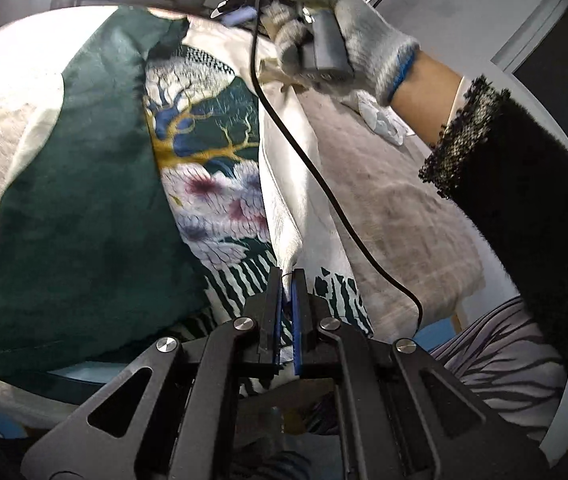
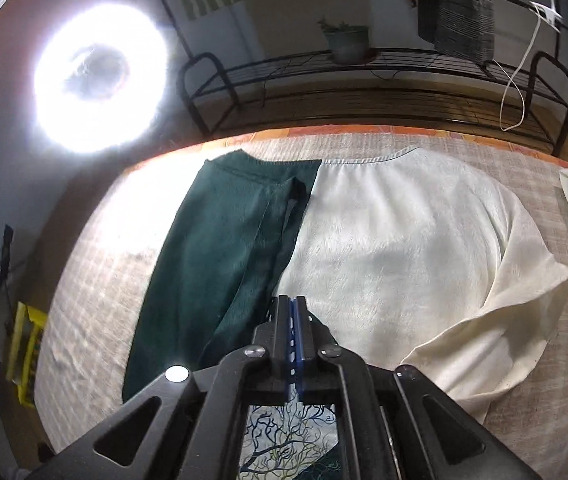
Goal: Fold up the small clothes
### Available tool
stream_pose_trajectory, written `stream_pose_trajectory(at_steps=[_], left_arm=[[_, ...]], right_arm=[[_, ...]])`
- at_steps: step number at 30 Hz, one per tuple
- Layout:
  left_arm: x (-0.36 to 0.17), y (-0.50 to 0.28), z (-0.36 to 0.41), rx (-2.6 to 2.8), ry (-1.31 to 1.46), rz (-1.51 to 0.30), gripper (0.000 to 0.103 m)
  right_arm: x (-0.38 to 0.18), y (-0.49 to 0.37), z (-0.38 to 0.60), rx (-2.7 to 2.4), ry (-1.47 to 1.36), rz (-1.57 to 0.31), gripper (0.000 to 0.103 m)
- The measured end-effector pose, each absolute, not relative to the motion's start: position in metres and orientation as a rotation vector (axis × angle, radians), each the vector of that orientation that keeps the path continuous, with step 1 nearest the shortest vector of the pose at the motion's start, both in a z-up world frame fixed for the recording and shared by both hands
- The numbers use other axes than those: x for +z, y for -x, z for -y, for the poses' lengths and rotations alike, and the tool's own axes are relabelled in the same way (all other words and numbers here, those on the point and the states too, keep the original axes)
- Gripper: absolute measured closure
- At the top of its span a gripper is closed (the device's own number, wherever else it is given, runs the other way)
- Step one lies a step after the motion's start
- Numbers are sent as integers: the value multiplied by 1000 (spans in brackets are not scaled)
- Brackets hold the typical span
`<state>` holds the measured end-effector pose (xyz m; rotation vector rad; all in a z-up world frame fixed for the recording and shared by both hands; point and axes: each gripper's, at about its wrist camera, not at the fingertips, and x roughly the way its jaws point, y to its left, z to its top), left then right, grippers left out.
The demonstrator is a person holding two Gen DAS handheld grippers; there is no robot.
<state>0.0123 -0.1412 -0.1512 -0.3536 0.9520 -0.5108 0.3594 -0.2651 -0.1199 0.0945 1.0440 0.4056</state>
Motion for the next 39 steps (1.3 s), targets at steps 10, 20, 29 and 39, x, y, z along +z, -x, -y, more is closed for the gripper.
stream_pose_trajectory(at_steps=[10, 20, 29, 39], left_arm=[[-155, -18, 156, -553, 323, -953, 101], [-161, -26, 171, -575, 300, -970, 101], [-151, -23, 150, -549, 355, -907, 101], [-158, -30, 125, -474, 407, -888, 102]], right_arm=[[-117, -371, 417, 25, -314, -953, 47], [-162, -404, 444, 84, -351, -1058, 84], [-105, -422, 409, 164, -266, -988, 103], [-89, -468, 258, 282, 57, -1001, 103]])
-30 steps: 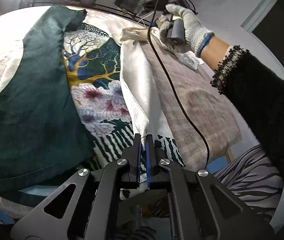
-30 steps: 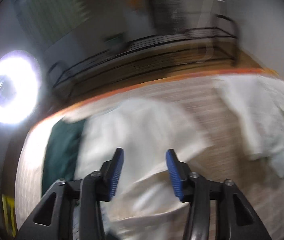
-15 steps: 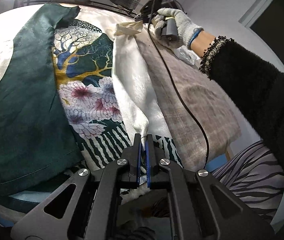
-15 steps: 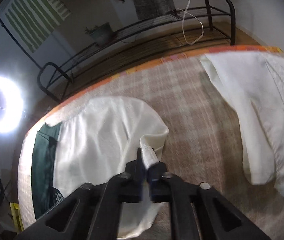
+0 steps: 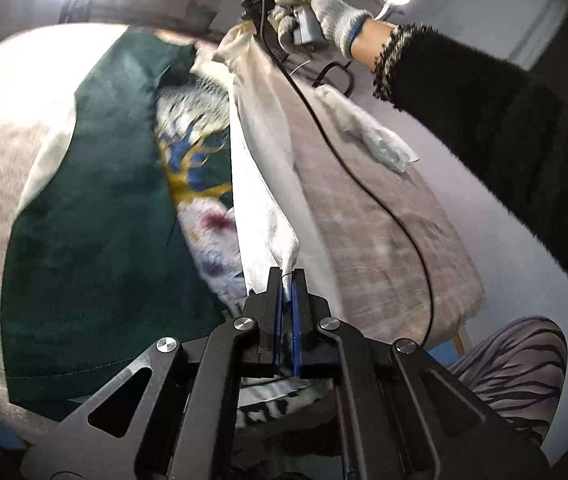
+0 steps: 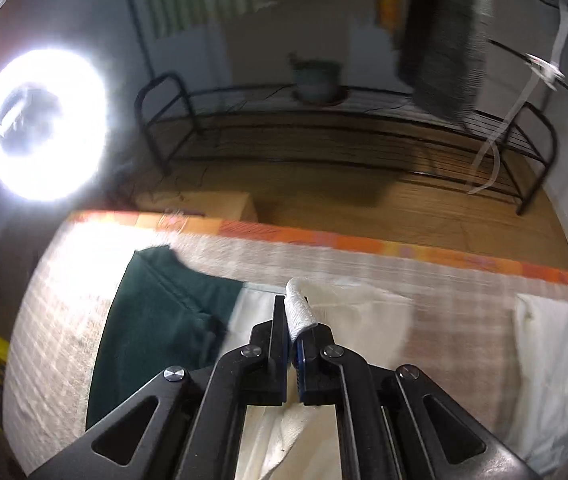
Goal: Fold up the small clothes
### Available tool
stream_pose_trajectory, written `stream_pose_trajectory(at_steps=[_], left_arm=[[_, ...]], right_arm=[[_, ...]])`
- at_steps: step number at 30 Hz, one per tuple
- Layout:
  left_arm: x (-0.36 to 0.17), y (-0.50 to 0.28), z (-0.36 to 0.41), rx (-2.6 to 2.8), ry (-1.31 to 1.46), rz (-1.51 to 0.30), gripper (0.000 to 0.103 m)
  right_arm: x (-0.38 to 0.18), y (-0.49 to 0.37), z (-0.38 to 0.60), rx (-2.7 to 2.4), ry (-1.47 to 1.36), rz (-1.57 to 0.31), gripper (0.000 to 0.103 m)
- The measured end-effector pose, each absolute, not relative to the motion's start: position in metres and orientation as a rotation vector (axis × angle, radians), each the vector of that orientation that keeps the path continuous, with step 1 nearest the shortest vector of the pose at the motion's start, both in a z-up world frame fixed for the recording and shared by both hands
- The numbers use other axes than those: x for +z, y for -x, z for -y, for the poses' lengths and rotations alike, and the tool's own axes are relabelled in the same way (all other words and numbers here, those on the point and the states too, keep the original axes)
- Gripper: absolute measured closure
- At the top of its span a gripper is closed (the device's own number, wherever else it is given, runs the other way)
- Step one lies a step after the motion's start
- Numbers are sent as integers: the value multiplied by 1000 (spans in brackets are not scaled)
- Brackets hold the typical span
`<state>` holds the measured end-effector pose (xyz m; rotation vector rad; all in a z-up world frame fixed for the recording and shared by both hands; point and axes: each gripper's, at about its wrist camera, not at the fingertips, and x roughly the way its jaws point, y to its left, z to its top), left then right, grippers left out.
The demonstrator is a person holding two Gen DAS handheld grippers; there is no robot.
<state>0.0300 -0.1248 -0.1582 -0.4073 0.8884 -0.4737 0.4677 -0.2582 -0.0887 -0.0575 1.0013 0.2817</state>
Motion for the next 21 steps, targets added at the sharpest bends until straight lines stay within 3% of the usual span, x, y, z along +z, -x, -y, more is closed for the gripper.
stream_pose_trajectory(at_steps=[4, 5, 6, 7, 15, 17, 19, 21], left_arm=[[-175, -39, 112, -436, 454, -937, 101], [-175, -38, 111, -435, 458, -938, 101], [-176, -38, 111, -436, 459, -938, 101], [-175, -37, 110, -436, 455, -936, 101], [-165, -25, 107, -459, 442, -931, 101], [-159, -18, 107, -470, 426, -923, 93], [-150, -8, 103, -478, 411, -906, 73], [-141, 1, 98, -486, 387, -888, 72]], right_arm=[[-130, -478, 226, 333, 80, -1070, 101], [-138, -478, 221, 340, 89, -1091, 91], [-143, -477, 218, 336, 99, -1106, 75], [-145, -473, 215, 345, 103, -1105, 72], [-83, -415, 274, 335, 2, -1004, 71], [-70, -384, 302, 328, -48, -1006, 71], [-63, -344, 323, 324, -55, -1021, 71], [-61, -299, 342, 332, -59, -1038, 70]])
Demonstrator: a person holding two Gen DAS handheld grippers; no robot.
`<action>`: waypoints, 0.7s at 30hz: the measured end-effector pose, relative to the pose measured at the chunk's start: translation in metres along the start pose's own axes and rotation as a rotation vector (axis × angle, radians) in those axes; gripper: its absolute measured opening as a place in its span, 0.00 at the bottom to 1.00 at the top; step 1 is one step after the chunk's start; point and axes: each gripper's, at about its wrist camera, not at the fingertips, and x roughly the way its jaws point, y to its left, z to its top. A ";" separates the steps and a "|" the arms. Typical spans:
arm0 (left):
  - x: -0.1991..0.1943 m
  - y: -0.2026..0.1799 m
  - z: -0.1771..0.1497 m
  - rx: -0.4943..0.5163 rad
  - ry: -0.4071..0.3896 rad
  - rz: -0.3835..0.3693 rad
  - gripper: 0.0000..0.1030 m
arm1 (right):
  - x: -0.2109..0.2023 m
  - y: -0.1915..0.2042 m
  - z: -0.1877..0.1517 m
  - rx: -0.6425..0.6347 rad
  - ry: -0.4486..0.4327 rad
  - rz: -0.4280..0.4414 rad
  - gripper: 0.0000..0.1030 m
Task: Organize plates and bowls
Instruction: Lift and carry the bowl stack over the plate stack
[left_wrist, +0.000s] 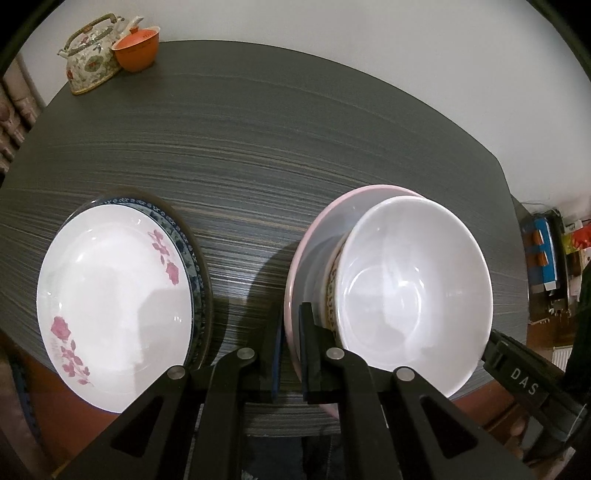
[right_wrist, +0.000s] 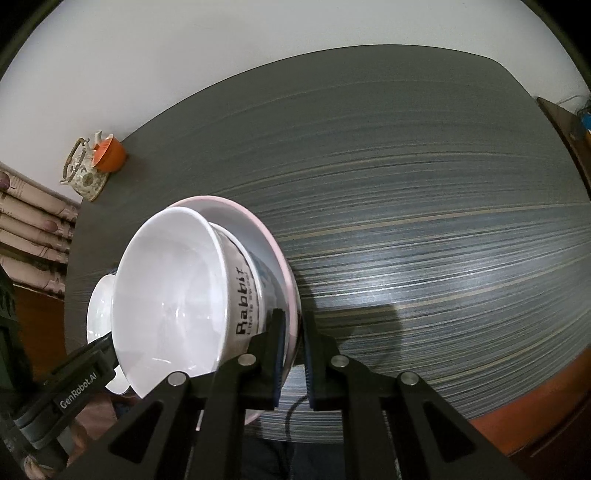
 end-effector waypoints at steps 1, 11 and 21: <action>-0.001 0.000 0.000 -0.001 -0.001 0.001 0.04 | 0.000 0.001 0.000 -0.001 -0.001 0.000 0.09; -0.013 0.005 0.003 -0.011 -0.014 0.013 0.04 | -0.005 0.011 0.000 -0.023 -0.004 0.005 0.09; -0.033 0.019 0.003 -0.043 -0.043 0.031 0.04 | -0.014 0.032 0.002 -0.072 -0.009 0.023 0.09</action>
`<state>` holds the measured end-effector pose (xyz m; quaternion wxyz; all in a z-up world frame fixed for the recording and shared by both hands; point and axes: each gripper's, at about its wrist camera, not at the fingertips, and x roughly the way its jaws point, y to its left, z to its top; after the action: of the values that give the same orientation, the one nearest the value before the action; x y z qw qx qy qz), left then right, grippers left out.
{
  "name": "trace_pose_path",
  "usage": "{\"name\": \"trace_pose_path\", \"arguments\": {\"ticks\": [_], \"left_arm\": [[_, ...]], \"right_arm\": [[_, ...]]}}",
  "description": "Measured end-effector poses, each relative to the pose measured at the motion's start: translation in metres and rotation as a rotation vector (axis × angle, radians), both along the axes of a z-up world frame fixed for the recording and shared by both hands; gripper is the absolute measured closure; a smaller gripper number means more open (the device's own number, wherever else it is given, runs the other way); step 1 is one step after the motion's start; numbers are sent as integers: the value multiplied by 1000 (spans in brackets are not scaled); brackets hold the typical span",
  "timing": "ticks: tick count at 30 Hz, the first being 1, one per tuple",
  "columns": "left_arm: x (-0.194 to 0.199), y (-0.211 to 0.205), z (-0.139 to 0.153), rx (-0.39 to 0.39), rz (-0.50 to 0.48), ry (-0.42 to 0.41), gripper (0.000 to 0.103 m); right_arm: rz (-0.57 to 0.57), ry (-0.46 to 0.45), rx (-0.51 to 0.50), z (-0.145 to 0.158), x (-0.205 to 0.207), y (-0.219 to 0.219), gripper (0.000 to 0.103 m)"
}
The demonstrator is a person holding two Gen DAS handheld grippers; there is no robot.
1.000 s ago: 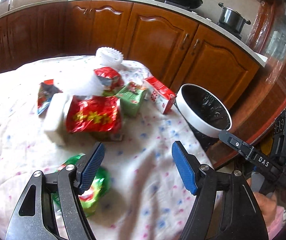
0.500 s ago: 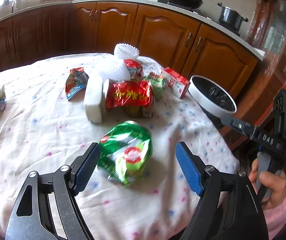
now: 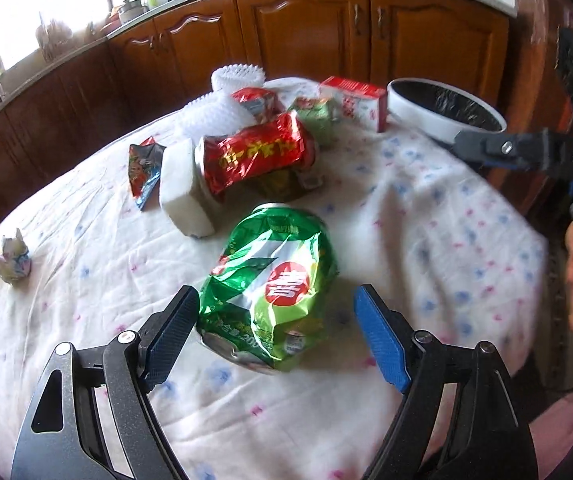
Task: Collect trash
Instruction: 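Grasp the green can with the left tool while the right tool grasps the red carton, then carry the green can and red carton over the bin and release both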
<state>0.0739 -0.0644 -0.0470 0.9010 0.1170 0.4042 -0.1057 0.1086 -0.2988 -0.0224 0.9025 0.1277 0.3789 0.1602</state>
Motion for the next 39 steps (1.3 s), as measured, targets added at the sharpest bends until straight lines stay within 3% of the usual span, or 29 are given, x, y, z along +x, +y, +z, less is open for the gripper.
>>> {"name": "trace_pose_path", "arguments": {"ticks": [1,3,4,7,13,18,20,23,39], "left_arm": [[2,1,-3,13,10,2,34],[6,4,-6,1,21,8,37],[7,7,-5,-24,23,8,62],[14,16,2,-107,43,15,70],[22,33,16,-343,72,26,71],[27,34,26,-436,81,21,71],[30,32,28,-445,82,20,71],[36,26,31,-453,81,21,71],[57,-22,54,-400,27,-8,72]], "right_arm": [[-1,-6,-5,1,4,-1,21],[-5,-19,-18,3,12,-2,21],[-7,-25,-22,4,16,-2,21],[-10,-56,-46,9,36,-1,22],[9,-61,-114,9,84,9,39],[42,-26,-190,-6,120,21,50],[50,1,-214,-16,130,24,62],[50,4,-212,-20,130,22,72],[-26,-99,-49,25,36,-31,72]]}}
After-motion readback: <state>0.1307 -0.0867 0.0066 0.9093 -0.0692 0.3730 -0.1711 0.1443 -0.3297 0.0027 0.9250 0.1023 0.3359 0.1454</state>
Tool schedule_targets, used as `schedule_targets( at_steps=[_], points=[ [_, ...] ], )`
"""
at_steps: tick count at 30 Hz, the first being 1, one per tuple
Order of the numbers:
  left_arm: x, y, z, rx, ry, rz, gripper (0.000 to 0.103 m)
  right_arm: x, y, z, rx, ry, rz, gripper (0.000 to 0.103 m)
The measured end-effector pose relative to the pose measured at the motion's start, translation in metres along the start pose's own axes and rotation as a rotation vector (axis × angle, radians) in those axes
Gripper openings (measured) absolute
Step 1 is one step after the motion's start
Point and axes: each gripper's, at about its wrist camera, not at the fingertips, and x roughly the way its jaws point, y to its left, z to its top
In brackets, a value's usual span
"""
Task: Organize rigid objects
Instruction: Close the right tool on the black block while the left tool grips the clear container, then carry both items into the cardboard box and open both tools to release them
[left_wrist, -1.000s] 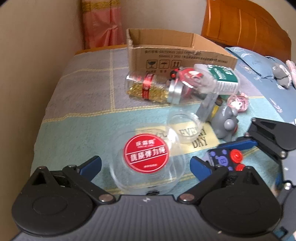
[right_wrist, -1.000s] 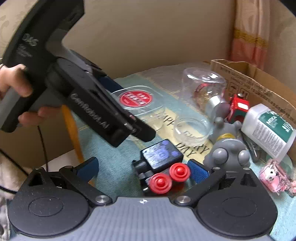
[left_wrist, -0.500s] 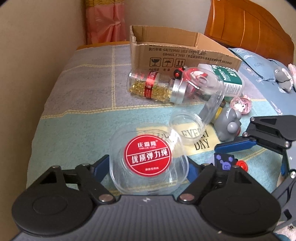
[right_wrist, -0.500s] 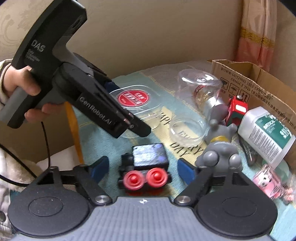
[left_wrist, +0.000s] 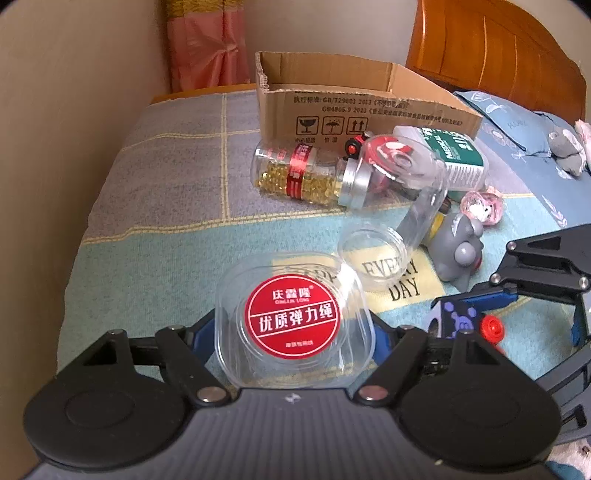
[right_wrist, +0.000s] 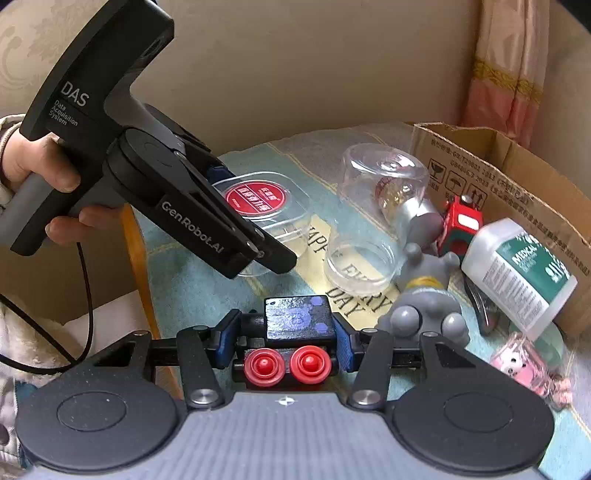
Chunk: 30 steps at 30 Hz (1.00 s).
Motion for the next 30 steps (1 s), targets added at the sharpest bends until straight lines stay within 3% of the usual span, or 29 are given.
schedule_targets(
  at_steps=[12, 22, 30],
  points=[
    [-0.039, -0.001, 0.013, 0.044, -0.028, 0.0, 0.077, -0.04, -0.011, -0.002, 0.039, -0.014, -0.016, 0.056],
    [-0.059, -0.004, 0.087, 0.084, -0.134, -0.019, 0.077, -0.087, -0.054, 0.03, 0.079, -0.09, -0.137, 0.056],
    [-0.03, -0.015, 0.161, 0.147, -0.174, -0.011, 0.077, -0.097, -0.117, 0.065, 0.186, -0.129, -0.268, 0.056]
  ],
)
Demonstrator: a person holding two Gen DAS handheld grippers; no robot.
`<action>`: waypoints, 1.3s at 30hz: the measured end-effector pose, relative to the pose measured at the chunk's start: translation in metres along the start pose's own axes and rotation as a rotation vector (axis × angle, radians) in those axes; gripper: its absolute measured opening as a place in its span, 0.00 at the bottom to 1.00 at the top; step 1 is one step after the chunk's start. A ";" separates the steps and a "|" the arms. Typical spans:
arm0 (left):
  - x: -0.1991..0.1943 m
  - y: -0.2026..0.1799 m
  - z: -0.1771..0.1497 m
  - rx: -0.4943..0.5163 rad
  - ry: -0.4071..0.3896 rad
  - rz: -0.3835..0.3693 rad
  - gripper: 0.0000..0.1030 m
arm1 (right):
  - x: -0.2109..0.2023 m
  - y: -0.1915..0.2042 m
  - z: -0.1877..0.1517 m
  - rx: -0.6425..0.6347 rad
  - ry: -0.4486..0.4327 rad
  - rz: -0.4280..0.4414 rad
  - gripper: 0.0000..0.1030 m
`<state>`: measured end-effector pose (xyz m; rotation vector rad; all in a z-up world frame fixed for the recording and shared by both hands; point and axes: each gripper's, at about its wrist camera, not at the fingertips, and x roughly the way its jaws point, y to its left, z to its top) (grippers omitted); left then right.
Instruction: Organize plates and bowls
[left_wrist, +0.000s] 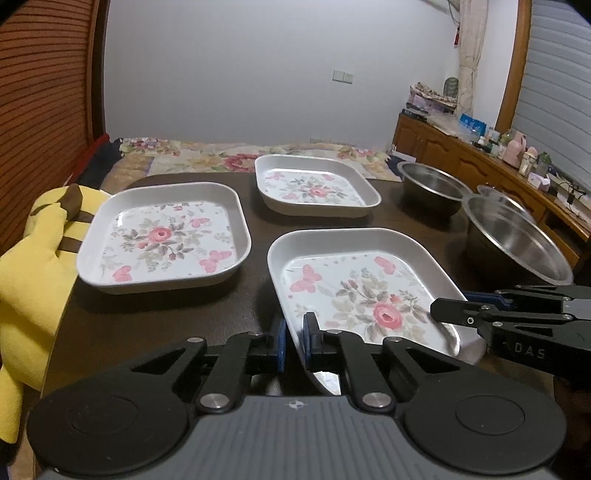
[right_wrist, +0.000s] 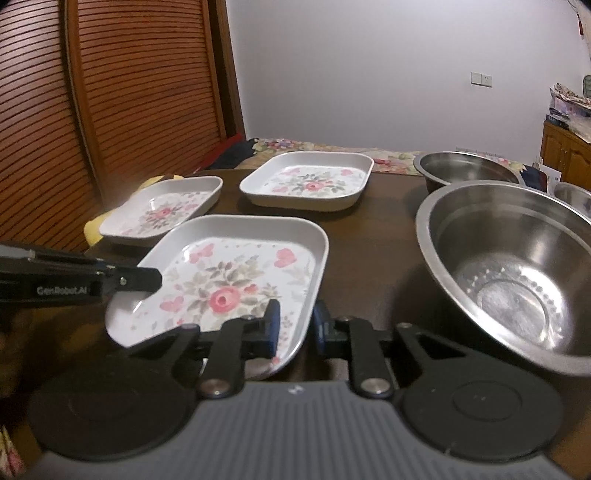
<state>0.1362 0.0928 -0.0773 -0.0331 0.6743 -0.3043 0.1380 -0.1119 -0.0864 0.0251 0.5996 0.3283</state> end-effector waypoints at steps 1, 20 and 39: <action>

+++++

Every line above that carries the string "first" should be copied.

■ **Expected output**
  "timing": "ticks: tick count at 30 Hz, the first being 1, one per tuple",
at_steps: tick count at 30 Hz, the first being 1, one per tuple

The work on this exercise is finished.